### DESCRIPTION OF THE TASK
The answer must restate the listing word for word, without its images.

### DATASET EXCERPT

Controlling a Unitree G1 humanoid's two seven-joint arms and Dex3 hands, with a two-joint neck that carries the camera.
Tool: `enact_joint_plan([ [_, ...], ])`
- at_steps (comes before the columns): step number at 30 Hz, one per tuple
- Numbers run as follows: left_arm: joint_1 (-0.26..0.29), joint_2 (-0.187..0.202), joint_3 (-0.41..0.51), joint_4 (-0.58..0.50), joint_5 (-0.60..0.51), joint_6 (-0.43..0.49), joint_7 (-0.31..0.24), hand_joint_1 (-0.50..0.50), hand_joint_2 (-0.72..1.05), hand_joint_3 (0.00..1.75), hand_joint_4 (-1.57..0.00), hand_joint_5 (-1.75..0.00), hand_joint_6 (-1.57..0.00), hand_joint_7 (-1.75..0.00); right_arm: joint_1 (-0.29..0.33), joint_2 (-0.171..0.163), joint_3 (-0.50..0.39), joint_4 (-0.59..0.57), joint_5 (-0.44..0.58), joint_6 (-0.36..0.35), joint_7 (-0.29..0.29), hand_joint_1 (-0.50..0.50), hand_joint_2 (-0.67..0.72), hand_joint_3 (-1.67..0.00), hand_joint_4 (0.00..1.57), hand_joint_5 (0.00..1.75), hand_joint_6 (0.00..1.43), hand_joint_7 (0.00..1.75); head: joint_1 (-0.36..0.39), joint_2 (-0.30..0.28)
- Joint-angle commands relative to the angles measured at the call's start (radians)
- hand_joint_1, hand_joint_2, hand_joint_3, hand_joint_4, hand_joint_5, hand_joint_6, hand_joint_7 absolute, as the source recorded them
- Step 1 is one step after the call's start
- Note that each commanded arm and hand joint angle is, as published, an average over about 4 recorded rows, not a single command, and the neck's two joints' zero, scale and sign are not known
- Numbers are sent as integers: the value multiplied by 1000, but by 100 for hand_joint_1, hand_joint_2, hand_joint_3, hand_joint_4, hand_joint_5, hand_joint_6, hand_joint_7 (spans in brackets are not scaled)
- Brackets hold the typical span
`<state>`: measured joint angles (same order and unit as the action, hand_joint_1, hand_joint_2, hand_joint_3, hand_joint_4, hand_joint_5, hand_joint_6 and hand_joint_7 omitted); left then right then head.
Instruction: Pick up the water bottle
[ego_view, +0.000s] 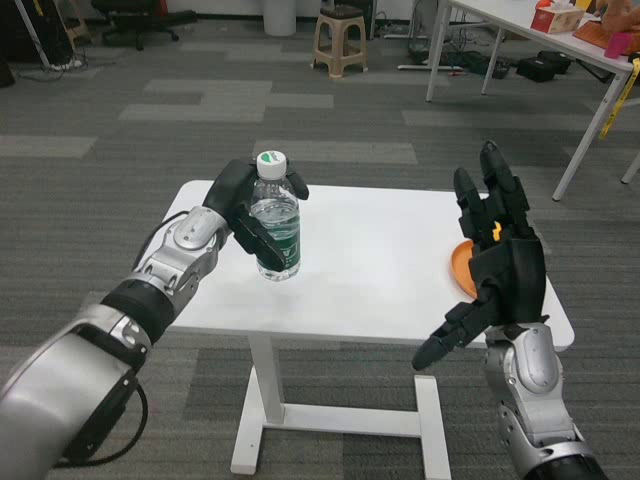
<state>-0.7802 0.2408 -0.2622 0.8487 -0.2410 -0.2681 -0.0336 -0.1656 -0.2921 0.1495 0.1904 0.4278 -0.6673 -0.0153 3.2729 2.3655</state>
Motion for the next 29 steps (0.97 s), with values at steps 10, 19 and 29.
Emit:
enact_joint_plan([
  [10, 57, 28, 145, -178, 3, 94, -44, 50, -19, 9, -157, -175, -136, -112, 5, -1, -8, -11, 5, -8, -3, -12, 72, 0, 11, 0, 0, 0, 33, 64],
  [19, 108, 49, 199, -336, 40, 187, -64, 50, -2, 9, -157, -175, -136, -112, 5, -1, -10, -12, 5, -8, -3, -12, 72, 0, 11, 0, 0, 0, 41, 104],
  [29, 134, 51, 237, -408, 92, 233, -66, 50, -2, 9, -157, -175, -136, -112, 5, -5, -8, -11, 5, -8, -3, -12, 72, 0, 11, 0, 0, 0, 40, 120],
])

### RESPONSE TO THIS EXERCISE
Controlling a Unitree G1 humanoid's two seven-joint arms and Dex3 hands, with a two-joint neck that carries the camera.
Tool: `enact_joint_plan([ [_, ...], ])`
- at_steps (comes before the columns): step number at 30 Hz, one per tuple
- Numbers run as follows: left_arm: joint_1 (-0.26..0.29), joint_2 (-0.187..0.202), joint_3 (-0.41..0.51), joint_4 (-0.58..0.50), joint_5 (-0.60..0.51), joint_6 (-0.43..0.49), joint_7 (-0.31..0.24), hand_joint_1 (-0.50..0.50), hand_joint_2 (-0.72..1.05), hand_joint_3 (0.00..1.75), hand_joint_4 (-1.57..0.00), hand_joint_5 (-1.75..0.00), hand_joint_6 (-1.57..0.00), hand_joint_7 (-1.75..0.00); right_arm: joint_1 (-0.29..0.33), joint_2 (-0.171..0.163), joint_3 (-0.50..0.39), joint_4 (-0.59..0.57), joint_5 (-0.44..0.58), joint_6 (-0.36..0.35), joint_7 (-0.29..0.29), hand_joint_1 (-0.50..0.50), hand_joint_2 (-0.67..0.72), hand_joint_3 (-1.67..0.00), hand_joint_4 (0.00..1.57), hand_joint_5 (0.00..1.75), hand_joint_6 (0.00..1.43), hand_joint_7 (0.00..1.75); head: joint_1 (-0.36..0.39), joint_2 (-0.30..0.28)
- Joint-angle commands relative to the angles measured at the call's start (radians)
- hand_joint_1, hand_joint_2, hand_joint_3, hand_joint_4, hand_joint_5, hand_joint_6, hand_joint_7 absolute, as the source recorded them
- Step 1 is one step after the call's start
- Note that each commanded arm and hand joint angle is, as published, an average over about 4 recorded rows, not a single command, and the neck's two joints' zero, scale and sign are not known
- Numbers are sent as integers: the value multiplied by 1000, but by 100 for hand_joint_1, hand_joint_2, hand_joint_3, hand_joint_4, hand_joint_5, hand_joint_6, hand_joint_7 (spans in brackets are not scaled)
- Brackets hold the typical span
`<state>`: measured joint angles (same order and unit as the action, hand_joint_1, hand_joint_2, hand_joint_3, hand_joint_4, hand_joint_5, hand_joint_6 and hand_joint_7 omitted); left then right then head.
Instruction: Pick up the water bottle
[ego_view, +0.000s] 
<state>-0.7802 0.2408 -0.2622 0.8487 -0.2410 -0.2681 -0.0336 -0.1656 -0.2921 0.1495 0.1904 0.4278 -0.6673 -0.0153 3.2729 2.3655</state>
Motion for the next 29 steps (0.97 s), with values at steps 10, 19 and 29.
Emit:
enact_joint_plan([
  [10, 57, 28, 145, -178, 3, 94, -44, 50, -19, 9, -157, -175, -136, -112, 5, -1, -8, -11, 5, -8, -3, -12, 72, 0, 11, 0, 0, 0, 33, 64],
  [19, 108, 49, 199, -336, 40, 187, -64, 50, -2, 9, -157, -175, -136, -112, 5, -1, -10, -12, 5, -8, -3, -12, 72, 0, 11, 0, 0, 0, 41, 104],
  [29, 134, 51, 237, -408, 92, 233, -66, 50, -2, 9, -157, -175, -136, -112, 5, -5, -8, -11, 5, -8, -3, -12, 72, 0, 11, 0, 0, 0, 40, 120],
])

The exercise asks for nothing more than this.